Take for instance, this man named Ron. Now, Ron was a two timing son of a b***h, and he helped cause my family to break apart when I was seven. My dad was in debt to him, and they kept it a little secret. Until he told mom. Mom was angry. She took all of dad's CDs (some of my favorites growing up) and sold them. Got his tools, and sold them.
Where's my dad in all of this? In San Fransisco for medical reasons. He'll stay there another few weeks because mommy's mad.
When I looked at that b*****d Ron, it all came back to me. Memories I had gotten rid of, memories that should have stayed gone. But they triggered more.
Our friend Jose yelled at my mom about my father. He was screaming at her outside. I was inside, crying, holding my blankie tight, and wanting him to go away. I always looked up to him, until that point. I wanted my dog to rip him in half.

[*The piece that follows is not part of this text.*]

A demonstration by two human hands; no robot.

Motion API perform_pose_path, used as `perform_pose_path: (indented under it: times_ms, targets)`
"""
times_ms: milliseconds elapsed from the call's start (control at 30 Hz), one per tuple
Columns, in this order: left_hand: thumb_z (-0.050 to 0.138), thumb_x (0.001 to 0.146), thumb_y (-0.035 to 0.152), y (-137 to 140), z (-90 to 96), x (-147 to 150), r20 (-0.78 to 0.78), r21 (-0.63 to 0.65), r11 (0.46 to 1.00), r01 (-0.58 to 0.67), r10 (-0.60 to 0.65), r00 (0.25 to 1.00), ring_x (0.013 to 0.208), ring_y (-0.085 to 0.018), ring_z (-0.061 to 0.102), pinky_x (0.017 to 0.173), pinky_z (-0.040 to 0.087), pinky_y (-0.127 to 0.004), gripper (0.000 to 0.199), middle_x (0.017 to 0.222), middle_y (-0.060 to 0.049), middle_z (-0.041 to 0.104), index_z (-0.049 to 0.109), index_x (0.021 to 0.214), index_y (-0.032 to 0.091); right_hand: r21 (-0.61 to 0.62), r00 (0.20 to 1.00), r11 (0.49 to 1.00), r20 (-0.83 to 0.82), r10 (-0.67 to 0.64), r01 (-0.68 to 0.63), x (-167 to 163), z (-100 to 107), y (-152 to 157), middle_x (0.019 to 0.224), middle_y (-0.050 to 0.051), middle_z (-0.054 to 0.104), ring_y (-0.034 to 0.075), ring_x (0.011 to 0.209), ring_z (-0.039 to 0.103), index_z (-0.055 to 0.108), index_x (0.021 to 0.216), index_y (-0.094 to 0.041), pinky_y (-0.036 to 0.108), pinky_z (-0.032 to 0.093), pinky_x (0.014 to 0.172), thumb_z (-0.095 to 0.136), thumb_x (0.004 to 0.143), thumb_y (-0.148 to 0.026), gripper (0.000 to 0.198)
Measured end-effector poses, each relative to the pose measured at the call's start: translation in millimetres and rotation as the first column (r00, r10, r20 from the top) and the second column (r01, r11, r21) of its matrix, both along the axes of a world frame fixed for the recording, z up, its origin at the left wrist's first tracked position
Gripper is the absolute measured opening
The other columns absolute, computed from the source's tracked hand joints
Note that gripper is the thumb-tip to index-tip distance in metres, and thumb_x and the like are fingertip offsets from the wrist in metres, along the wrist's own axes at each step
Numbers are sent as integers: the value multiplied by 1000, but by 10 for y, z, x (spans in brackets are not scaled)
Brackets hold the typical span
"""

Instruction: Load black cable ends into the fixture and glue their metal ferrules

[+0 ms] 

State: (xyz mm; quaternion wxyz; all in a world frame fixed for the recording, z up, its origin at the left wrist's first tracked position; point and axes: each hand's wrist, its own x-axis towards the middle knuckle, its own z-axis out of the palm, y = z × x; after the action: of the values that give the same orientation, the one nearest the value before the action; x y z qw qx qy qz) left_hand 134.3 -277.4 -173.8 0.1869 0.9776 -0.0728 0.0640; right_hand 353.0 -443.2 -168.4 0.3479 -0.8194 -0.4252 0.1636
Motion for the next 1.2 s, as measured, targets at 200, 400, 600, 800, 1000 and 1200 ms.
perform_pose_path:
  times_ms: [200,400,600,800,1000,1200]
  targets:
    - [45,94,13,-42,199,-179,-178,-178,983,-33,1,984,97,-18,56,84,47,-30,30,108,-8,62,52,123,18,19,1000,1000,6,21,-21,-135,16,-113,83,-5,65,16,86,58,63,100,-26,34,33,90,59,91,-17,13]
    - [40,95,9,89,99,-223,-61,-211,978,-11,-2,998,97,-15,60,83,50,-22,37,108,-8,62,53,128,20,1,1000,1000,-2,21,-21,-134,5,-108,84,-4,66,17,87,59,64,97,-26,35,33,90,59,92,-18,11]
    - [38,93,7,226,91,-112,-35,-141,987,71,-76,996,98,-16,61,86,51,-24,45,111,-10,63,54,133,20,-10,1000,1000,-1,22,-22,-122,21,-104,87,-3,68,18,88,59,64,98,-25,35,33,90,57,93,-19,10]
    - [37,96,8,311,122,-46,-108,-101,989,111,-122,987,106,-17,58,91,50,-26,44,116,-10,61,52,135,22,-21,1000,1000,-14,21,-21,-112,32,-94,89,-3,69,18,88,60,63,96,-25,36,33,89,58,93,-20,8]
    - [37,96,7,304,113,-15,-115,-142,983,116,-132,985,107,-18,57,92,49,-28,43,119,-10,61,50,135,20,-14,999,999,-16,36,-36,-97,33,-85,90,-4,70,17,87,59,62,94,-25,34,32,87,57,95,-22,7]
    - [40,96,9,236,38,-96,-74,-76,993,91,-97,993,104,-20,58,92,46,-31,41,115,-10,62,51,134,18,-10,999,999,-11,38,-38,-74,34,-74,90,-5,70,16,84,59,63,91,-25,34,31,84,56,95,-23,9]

More memories. About my liking for pain and blood and all that. But we'll save that for another time.
Basically, the worst parts of my childhood.
That was only because of me looking at one man.
At High School, there are some kids I haven't seen for years. Mostly all the ones that tortured me through highschool, and the guy I was foolish enough to like... And have my heart ripped out from me.
No, looking at each bully's face, I remember how they treated me back then. I remember all the punches, the kicks, and most of all the names. Those horrible names...
There are a few girls I remember that treated me like I was nothing, and all the guys loved them. They still do.
How I hate memories.
Anyways, I haven't been online because of all that, and I've been playing RagnarokOnline to help calm me down half the time. Killing stuff rules.
But, I haven't forgotten about you all. I've sent out gifts, gifted people outside of the guild telling them to come here, and mentioned it to my friends on Gaia.
I'll make you guys a promise. As long as I have you guys to help me through these struggles, I'll visit every day, alright?
I love you guys, Thanks for putting up with me.